I just watched the documentary "Ingrid Bergman in Her Own Words" (2015). What struck me was how happy she was. I expected to learn about her tragedies and heartbreaks, because she simultaneously radiates joy and a certain beautiful melancholy that I find completely enchanting--and I was certain was born of some sort of terrible Nordic tragedies. But and while she had significant losses in her life early on--the film began with her 1929 diary entry about all the people (including her father) who had died that year--it seemed she left sadness behind in Sweden once she came to the States. Letter after letter to her friend Mollie expressed how happy she was...and who wouldn't be, arriving at the home of David Selznick who held a party for her that included Clark Gable, Greta Garbo, and so many others it sounded like a Hollywood fairy tale. And that was just the beginning...everything else seemed to fall gracefully into her lap-- and she lapped it up. "What a feeling when your dreams come true" she wrote to Mollie.
About 10 years after arriving in Hollywood, she played Joan of Arc, directed by Victor Fleming in 1948. Film clips of her on the set laughing and goofing around in her Joan armor and even in her Joan death cloak are, again, I have no other word--enchanting.
And it turns out, she always had a thing for Joan. "I collected medallions, and statues of her" she said, and she played "Joan of Lorraine" two years prior in New York in Maxwell Anderson's "Joan of Lorraine", for which she won a Tony Award.
What I found most compelling was her daughter Pia's commentary on Ingrid's love of Joan. "I always wondered why she was so fascinated with Joan of Arc...and I think it's because it's a young girl, a poor peasant girl, who goes out into the world and does something heroic. I don't think it was a religious thing for her...but a heroic thing."
It makes perfect sense with so much talk by Ingrid herself in interviews about how she knew she would leave Sweden and see the world.
She took her first job on a film at age 15, as an extra. Joan was 16 when she left home to fulfill her destiny.
Ingrid didn't leave home until almost 10 years later, when she came to America...
And she was happy.
******
A woman who penned a book of poems about Joan of Arc told me that she thinks "people who have suffered pain are drawn to Joan of Arc." I had told her about my brother dying when I was a teen, and also about how I was just starting to explore the connection I may have built to Joan because of this tragedy.
(After all, I was 16 when he died...)
I have built a narrative around Joan that is tied to the death of my brother, who died a year younger than she did.

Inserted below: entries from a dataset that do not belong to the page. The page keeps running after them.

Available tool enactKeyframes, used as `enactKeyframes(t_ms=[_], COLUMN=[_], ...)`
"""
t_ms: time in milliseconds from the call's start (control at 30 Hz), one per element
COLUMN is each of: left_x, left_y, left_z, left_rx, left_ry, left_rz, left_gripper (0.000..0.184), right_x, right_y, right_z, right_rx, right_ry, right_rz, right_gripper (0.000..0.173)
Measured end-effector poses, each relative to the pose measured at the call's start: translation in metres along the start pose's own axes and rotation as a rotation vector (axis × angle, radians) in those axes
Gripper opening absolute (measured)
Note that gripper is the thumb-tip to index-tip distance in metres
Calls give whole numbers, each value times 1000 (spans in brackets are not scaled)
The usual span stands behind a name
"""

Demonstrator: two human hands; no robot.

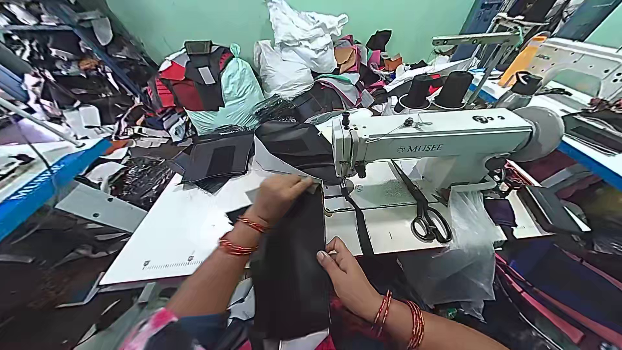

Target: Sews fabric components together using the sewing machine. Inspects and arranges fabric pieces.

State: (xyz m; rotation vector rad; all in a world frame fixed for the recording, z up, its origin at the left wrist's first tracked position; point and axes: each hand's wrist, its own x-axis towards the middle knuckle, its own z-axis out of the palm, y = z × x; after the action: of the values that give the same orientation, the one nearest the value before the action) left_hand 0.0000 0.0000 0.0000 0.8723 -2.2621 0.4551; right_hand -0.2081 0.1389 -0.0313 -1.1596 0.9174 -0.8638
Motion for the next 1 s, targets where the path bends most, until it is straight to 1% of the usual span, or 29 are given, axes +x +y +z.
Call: enactKeyframes(t_ms=[67,133,167,233,300,333,367,400,433,467,533,567,600,633,667,700,733,767,800,833,867,900,933,1000], left_x=[-15,-21,-22,-16,-4,-1,-2,-5,-8,-10,-11,-11,-10,-9,-8,-7,-5,-4,-3,-3,-2,-2,-1,0], left_y=[5,13,17,24,29,31,32,32,32,31,31,31,31,31,30,30,30,29,29,29,29,29,28,28], left_z=[57,91,101,108,104,103,103,105,108,108,109,109,108,107,106,104,103,101,101,101,100,100,100,99], left_rx=[-42,-74,-110,-173,-217,-235,-252,-264,-276,-285,-296,-303,-310,-319,-327,-337,-347,-361,-368,-368,-369,-372,-372,-371], left_ry=[-46,-163,-245,-408,-545,-585,-580,-543,-512,-500,-487,-493,-502,-520,-538,-561,-593,-625,-643,-646,-656,-667,-675,-687], left_rz=[-48,-109,-149,-254,-366,-406,-427,-435,-443,-450,-443,-445,-449,-458,-467,-477,-493,-508,-512,-509,-509,-511,-508,-506], left_gripper=[22,20,20,21,25,26,27,26,25,24,23,24,25,27,28,30,31,31,32,32,33,33,33,34], right_x=[7,13,15,19,22,23,25,28,32,37,53,63,72,79,86,90,92,91,89,83,76,66,53,13], right_y=[15,21,23,28,30,28,23,17,11,7,11,13,10,4,-2,-8,-15,-21,-25,-29,-33,-37,-40,-40], right_z=[-14,-24,-28,-37,-45,-49,-55,-60,-66,-70,-79,-82,-82,-79,-76,-73,-74,-78,-85,-94,-100,-105,-112,-125], right_rx=[48,43,23,-44,-133,-203,-312,-481,-691,-888,-1160,-1240,-1300,-1356,-1398,-1391,-1323,-1180,-942,-637,-333,-94,54,137], right_ry=[72,133,151,160,124,84,35,7,46,150,371,412,408,381,351,330,315,306,297,283,299,334,347,273], right_rz=[142,228,262,304,345,373,389,366,289,170,-100,-148,-95,25,153,250,317,356,372,393,425,463,494,521], right_gripper=[9,8,8,9,11,14,19,26,33,35,27,27,32,36,36,36,38,42,45,48,49,48,45,42])
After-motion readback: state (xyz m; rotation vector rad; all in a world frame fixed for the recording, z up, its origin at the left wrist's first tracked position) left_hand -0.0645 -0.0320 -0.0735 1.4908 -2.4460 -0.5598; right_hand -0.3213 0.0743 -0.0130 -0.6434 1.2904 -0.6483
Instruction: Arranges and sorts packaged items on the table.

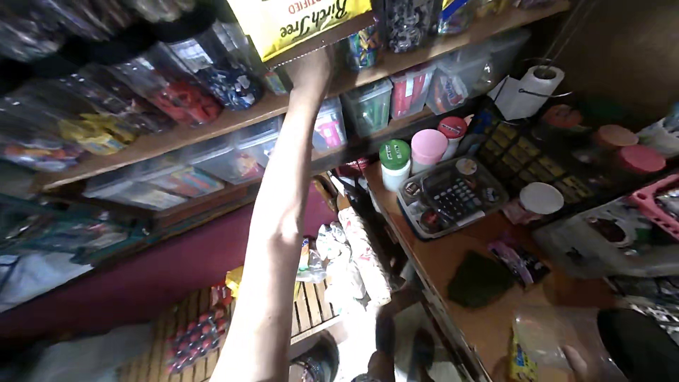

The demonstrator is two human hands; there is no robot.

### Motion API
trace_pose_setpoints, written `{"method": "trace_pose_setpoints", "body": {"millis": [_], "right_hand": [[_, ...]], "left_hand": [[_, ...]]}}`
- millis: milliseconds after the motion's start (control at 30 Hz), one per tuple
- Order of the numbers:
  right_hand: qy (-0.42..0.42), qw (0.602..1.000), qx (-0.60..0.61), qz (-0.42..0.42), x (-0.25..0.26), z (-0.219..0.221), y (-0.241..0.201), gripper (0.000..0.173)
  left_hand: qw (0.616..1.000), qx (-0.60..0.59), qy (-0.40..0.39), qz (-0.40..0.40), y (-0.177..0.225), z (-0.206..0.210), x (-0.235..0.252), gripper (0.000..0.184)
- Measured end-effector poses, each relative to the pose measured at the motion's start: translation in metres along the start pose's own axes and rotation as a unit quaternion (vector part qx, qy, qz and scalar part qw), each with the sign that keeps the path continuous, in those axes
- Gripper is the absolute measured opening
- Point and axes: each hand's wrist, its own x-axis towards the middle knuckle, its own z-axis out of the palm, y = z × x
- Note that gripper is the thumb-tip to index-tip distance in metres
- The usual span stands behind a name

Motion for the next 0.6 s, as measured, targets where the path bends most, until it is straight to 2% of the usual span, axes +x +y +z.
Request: {"method": "trace_pose_setpoints", "body": {"millis": [67,133,200,267,367,467,600], "right_hand": [[0.036,0.996,-0.018,-0.080,-0.005,0.003,0.006,0.069],[0.093,0.993,-0.046,-0.054,-0.014,0.010,-0.007,0.090],[0.116,0.990,-0.038,-0.072,-0.025,0.006,-0.007,0.097],[0.115,0.989,0.006,-0.097,-0.033,0.002,-0.006,0.102],[0.176,0.978,0.036,-0.104,-0.042,-0.005,-0.006,0.093],[0.256,0.958,-0.065,-0.108,-0.039,-0.027,0.002,0.107],[0.295,0.946,-0.093,-0.095,-0.022,-0.062,0.025,0.123]], "left_hand": [[0.995,-0.044,0.078,0.043,-0.007,0.011,-0.010,0.060],[0.981,-0.114,0.139,0.077,-0.012,0.016,-0.020,0.062],[0.970,-0.176,0.143,0.083,-0.017,0.013,-0.029,0.068],[0.960,-0.216,0.154,0.087,-0.025,0.002,-0.043,0.072],[0.912,-0.300,0.214,0.179,-0.042,-0.003,-0.091,0.073],[0.891,-0.372,0.097,0.243,-0.059,0.017,-0.168,0.063],[0.861,-0.437,-0.099,0.241,-0.009,0.039,-0.272,0.065]]}}
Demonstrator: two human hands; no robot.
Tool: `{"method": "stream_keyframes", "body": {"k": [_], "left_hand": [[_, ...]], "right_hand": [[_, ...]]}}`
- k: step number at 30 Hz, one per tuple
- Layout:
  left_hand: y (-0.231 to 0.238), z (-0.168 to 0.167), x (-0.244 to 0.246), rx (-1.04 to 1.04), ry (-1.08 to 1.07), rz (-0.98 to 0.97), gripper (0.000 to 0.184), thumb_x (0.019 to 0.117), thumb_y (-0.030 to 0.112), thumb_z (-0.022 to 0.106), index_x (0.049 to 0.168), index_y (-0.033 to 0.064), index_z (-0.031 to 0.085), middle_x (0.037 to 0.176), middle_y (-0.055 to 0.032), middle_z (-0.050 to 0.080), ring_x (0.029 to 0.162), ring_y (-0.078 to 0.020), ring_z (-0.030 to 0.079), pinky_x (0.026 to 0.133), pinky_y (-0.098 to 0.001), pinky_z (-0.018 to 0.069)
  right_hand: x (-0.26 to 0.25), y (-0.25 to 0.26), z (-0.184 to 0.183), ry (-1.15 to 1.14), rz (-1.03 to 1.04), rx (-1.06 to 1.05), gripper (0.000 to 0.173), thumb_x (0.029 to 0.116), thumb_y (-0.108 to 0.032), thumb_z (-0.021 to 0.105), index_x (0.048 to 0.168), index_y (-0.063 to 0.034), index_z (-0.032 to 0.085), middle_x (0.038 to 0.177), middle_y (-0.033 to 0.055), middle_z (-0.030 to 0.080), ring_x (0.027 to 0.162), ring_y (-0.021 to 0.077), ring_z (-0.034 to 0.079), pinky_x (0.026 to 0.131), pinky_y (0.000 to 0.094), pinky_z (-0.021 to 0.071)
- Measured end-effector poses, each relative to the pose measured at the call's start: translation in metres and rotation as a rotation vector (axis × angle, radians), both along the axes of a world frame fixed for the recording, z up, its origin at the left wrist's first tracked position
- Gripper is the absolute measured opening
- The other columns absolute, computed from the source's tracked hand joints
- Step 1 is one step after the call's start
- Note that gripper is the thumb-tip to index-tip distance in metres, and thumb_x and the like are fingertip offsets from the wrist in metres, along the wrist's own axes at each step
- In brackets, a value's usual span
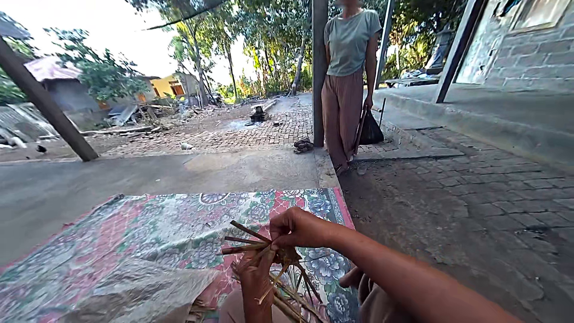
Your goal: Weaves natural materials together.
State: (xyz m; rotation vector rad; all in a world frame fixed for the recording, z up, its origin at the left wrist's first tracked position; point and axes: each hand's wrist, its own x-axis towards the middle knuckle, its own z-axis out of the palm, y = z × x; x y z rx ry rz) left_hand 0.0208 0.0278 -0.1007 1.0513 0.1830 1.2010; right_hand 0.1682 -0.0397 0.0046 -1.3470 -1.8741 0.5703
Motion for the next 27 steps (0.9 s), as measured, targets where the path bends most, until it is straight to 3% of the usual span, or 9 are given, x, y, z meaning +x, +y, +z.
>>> {"method": "stream_keyframes", "body": {"k": [2, 4, 8, 10, 13, 16, 19, 23, 27], "left_hand": [[0.002, -0.001, -0.002, -0.021, -0.047, -0.064, 0.010, 0.0895, 0.003, 0.070, 0.099, 0.0049, 0.072, 0.085, -0.0037, 0.076, 0.071, -0.0090, 0.072, 0.066, -0.0260, 0.0615], [0.003, 0.001, -0.003, -0.053, -0.090, -0.095, 0.011, 0.0952, 0.007, 0.063, 0.102, 0.0069, 0.071, 0.086, -0.0039, 0.075, 0.072, -0.0091, 0.072, 0.065, -0.0256, 0.0615], [0.002, 0.006, 0.000, -0.007, -0.038, 0.058, 0.012, 0.0963, -0.002, 0.055, 0.105, 0.0010, 0.063, 0.083, -0.0064, 0.073, 0.066, -0.0100, 0.070, 0.057, -0.0231, 0.0589], [0.001, 0.006, 0.003, 0.070, 0.021, 0.163, 0.012, 0.0938, -0.004, 0.058, 0.103, 0.0006, 0.064, 0.082, -0.0033, 0.074, 0.065, -0.0082, 0.070, 0.056, -0.0223, 0.0588], [0.003, 0.003, 0.001, 0.160, 0.069, 0.218, 0.013, 0.0937, -0.004, 0.058, 0.102, 0.0013, 0.066, 0.082, -0.0006, 0.075, 0.068, -0.0075, 0.071, 0.059, -0.0222, 0.0594], [-0.001, 0.014, 0.001, 0.084, 0.046, 0.100, 0.018, 0.1022, 0.000, 0.045, 0.105, 0.0008, 0.063, 0.085, -0.0030, 0.074, 0.072, -0.0092, 0.071, 0.061, -0.0233, 0.0594], [-0.016, 0.033, 0.003, -0.092, 0.038, -0.029, 0.025, 0.1067, 0.006, 0.036, 0.112, 0.0031, 0.060, 0.091, -0.0025, 0.073, 0.074, -0.0084, 0.069, 0.063, -0.0243, 0.0591], [-0.027, 0.042, 0.014, -0.176, -0.002, -0.144, 0.025, 0.1069, 0.008, 0.039, 0.112, 0.0055, 0.063, 0.091, -0.0072, 0.072, 0.069, -0.0108, 0.068, 0.060, -0.0250, 0.0574], [-0.030, 0.040, 0.023, -0.163, -0.047, -0.202, 0.023, 0.1034, 0.007, 0.048, 0.108, 0.0145, 0.069, 0.093, -0.0036, 0.072, 0.073, -0.0084, 0.069, 0.060, -0.0227, 0.0566]], "right_hand": [[-0.003, -0.001, 0.001, 0.026, -0.002, -0.008, 0.015, 0.0922, -0.006, 0.073, 0.088, 0.0042, 0.063, 0.071, 0.0029, 0.056, 0.063, 0.0042, 0.050, 0.061, 0.0213, 0.0422], [-0.005, -0.002, 0.003, 0.026, -0.025, -0.016, 0.016, 0.0913, -0.006, 0.073, 0.092, 0.0037, 0.060, 0.073, 0.0039, 0.056, 0.065, 0.0060, 0.052, 0.063, 0.0226, 0.0439], [-0.010, -0.002, 0.004, -0.073, -0.113, -0.062, 0.020, 0.0916, -0.007, 0.068, 0.107, 0.0040, 0.063, 0.077, 0.0075, 0.061, 0.068, 0.0118, 0.056, 0.066, 0.0298, 0.0475], [-0.011, 0.001, 0.000, -0.141, -0.139, -0.057, 0.015, 0.0950, -0.010, 0.062, 0.102, 0.0032, 0.066, 0.075, 0.0089, 0.057, 0.067, 0.0169, 0.053, 0.064, 0.0362, 0.0438], [-0.013, 0.002, -0.006, -0.158, -0.174, -0.006, 0.019, 0.0996, -0.011, 0.054, 0.096, 0.0032, 0.066, 0.078, 0.0126, 0.058, 0.070, 0.0220, 0.055, 0.067, 0.0415, 0.0452], [-0.010, -0.004, 0.001, -0.033, -0.167, 0.027, 0.023, 0.1035, -0.013, 0.053, 0.102, 0.0056, 0.066, 0.079, 0.0105, 0.060, 0.070, 0.0145, 0.053, 0.068, 0.0328, 0.0463], [-0.005, -0.020, 0.020, 0.096, -0.118, -0.020, 0.022, 0.1041, -0.012, 0.056, 0.109, 0.0044, 0.069, 0.087, 0.0059, 0.067, 0.077, 0.0032, 0.060, 0.076, 0.0227, 0.0520], [0.015, -0.034, 0.032, 0.170, 0.020, -0.076, 0.013, 0.1017, -0.007, 0.060, 0.103, -0.0002, 0.071, 0.086, 0.0021, 0.068, 0.074, 0.0042, 0.063, 0.071, 0.0222, 0.0556], [0.024, -0.035, 0.029, 0.147, 0.099, -0.096, 0.010, 0.0978, -0.005, 0.065, 0.092, -0.0014, 0.072, 0.082, 0.0004, 0.069, 0.072, 0.0019, 0.063, 0.067, 0.0185, 0.0541]]}}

I just wrote and presented a speech last month about how the 16th anniversary of the Joan of Arc Parade was the "sweet sixteenth birthday I never had".
But tonight, watching happy Ingrid, and thinking of her loving Joan for a different reason, has made me rethink my own Joan origins.
Perhaps it was that I was a girl from Lorain County, Ohio, and I admired the Maid from Lorraine for leaving home and fulfilling her destiny, which I also, like Ingrid, dreamed of doing.